• **Directions**
Using the data below, return the stretch from the line that contains "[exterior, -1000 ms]" through the line that contains "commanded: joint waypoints", both included, exactly as it stands and nothing beyond it.

• **Data shown**
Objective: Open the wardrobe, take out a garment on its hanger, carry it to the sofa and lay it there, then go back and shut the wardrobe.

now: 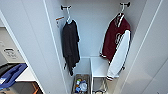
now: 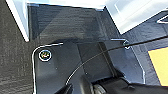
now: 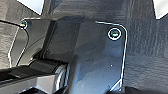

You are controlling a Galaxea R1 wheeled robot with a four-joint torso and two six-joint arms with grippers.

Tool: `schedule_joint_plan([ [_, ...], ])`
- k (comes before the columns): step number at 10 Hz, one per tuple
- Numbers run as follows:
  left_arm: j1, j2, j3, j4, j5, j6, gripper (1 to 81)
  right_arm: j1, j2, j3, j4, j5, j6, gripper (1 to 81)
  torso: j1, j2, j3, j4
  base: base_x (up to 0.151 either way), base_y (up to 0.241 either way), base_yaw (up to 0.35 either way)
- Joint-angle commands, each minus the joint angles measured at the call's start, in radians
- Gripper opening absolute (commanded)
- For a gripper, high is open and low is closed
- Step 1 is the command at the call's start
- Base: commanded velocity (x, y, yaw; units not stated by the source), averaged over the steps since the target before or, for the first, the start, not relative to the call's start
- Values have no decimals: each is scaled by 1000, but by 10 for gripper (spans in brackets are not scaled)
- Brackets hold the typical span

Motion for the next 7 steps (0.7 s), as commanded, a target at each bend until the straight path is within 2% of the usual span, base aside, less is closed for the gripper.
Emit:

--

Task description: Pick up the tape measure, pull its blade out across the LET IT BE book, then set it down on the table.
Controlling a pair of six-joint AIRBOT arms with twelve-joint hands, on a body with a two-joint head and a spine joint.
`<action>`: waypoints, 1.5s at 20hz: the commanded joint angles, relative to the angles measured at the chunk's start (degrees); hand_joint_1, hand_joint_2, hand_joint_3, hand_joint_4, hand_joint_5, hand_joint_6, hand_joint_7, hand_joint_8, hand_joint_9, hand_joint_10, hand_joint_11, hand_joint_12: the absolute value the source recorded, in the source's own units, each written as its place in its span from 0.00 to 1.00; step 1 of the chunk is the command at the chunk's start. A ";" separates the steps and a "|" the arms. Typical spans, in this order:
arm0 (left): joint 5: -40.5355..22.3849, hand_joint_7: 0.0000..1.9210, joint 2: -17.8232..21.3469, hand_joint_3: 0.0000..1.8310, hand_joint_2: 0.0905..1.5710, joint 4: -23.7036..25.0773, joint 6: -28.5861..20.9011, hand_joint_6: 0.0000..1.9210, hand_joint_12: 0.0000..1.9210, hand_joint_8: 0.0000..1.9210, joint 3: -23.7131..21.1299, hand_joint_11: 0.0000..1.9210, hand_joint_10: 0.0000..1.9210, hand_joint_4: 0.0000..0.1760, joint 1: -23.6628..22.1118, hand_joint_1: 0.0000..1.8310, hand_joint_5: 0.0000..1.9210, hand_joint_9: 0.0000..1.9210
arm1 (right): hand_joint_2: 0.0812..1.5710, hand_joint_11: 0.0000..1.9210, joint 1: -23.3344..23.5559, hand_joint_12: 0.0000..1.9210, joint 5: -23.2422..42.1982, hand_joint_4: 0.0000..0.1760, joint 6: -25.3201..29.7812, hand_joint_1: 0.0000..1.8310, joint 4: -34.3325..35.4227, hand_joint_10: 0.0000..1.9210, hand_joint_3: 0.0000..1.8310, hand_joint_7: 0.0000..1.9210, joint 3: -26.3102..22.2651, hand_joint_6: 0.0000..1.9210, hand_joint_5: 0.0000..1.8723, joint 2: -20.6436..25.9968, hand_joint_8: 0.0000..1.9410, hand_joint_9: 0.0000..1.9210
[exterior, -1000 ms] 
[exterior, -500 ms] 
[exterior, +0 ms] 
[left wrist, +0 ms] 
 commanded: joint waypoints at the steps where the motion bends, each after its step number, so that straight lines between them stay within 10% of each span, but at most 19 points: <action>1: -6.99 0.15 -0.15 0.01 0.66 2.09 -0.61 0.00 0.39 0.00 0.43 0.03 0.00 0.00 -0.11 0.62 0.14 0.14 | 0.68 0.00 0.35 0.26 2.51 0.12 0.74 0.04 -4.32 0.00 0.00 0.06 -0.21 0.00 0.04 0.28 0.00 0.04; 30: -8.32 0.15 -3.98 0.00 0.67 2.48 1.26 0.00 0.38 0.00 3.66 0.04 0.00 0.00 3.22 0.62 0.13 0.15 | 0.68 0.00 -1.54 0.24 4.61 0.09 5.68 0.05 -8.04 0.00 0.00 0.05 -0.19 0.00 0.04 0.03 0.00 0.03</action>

• **Problem solution**
[exterior, -1000 ms] 
[exterior, -500 ms] 
[exterior, +0 ms] 
[left wrist, +0 ms] 
 commanded: joint waypoints at the steps where the motion bends, each after its step number, so that straight lines between them stay within 10% of each span, but at most 19 points: <action>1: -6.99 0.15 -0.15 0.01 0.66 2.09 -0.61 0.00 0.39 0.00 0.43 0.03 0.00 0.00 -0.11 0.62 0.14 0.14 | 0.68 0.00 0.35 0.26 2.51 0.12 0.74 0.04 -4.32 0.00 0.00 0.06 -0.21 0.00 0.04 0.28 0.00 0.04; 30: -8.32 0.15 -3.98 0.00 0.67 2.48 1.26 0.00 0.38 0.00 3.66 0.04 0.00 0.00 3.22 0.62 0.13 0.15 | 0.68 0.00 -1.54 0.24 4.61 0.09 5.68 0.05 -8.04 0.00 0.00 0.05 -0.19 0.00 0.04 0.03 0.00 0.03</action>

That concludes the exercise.